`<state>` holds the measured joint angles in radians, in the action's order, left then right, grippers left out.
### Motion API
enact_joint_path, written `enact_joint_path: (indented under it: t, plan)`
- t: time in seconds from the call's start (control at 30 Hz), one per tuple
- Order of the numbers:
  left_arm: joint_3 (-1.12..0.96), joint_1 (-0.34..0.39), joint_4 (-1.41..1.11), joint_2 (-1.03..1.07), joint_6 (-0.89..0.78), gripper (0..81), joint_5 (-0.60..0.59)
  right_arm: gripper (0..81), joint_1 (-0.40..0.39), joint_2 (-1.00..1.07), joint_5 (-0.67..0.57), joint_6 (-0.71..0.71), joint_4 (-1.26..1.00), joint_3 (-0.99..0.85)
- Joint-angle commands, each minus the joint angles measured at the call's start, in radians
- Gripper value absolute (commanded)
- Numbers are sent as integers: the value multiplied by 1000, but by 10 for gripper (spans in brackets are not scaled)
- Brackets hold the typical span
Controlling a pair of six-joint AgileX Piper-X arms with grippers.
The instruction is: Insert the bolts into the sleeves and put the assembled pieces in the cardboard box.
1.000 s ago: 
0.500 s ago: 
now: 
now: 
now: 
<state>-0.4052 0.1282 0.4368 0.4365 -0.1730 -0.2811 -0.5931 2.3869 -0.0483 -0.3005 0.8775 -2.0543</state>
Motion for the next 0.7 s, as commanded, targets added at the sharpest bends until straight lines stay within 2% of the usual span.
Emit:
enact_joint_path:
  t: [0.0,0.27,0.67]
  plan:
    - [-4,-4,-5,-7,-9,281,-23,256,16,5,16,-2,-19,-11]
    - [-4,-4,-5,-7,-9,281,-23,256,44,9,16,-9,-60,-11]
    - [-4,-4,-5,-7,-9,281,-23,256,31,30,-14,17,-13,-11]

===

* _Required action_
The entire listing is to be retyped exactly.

* _Reply_
`<state>` holds the measured joint angles in radians, in the action's order, left then right, grippers left out.
### Motion API
enact_joint_path, written `enact_joint_path: (indented under it: t, plan)`
- t: time in seconds from the call's start (control at 30 Hz), one per tuple
- Order of the numbers:
  left_arm: joint_3 (-1.12..0.96), joint_1 (-0.34..0.39), joint_4 (-1.41..1.11), joint_2 (-1.03..1.07), joint_6 (-0.89..0.78), gripper (0..81), joint_5 (-0.60..0.59)
  right_arm: gripper (0..81), joint_1 (-0.40..0.39), joint_2 (-1.00..1.07), joint_5 (-0.67..0.57), joint_6 (-0.71..0.71), joint_4 (-1.26..1.00), joint_3 (-0.99..0.85)
- Joint-angle commands, each minus the joint angles measured at the call's start, in radians
- Gripper value absolute (commanded)
- Numbers are sent as integers: the value multiplied by 1000, but by 10 for gripper (spans in brackets are not scaled)
- Brackets hold the typical span
Controlling a pair of six-joint AgileX Piper-X arms with grippers.
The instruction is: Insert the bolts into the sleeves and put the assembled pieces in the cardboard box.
1.000 s ago: 
0.500 s ago: 
now: 
now: 
now: 
<state>-0.4052 0.1282 0.4368 0.4365 -0.1730 -0.2811 -0.5931 2.3869 -0.0483 -0.3005 0.8775 -2.0543</state>
Motion for the next 0.7 s, as commanded, targets added at the sharpest bends until straight lines stay within 2% of the usual span.
Emit:
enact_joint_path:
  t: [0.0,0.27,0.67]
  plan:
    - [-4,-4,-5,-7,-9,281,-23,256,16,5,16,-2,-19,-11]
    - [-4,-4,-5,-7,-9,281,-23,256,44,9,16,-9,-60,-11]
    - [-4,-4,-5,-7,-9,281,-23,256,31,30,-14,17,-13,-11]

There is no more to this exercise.